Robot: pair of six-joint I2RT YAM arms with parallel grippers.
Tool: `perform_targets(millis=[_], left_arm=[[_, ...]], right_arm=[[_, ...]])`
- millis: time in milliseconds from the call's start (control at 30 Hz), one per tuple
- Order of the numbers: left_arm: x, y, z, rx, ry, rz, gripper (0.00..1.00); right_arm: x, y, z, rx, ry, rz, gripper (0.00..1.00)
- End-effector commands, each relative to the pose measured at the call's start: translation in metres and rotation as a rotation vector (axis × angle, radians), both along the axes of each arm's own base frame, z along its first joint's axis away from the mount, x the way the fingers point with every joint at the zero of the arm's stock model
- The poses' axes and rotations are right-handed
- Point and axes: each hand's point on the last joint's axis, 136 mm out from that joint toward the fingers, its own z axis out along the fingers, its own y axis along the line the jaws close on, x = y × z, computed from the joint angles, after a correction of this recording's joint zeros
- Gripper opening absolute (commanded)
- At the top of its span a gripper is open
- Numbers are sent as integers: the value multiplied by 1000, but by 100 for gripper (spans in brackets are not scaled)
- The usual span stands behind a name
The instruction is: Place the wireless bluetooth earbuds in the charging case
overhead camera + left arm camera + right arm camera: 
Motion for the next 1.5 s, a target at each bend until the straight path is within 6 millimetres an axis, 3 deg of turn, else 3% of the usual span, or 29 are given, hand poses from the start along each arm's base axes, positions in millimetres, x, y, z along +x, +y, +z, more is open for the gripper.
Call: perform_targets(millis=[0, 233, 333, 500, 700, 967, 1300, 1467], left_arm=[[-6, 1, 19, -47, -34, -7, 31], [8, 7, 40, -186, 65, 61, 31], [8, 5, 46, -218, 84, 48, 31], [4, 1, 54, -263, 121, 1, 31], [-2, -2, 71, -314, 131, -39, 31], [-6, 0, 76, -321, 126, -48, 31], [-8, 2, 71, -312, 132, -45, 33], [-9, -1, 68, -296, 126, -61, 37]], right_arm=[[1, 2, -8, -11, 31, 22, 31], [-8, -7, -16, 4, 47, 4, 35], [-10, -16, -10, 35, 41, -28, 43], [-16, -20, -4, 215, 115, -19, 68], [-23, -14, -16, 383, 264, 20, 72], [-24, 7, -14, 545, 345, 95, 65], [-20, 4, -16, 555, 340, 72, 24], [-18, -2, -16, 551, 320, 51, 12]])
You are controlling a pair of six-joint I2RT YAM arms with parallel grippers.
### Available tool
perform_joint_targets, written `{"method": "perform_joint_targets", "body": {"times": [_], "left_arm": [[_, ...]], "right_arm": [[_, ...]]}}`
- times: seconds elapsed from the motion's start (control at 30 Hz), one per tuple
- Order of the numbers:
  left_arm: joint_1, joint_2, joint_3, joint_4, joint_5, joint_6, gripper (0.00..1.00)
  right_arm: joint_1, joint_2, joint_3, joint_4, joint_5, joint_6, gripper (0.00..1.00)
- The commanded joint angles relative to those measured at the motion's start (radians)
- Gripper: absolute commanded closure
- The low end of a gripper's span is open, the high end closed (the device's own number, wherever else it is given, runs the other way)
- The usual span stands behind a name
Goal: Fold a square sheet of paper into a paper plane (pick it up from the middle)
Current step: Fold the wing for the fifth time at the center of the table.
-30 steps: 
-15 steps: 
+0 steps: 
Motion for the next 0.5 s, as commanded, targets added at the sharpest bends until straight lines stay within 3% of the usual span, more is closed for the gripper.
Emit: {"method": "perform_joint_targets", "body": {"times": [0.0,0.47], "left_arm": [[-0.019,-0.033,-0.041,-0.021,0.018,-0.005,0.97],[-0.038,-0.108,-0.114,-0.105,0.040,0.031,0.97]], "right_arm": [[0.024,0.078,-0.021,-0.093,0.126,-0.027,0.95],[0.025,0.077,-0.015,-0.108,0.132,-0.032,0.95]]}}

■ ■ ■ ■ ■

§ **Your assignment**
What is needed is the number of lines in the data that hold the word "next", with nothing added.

§ **Response area**
2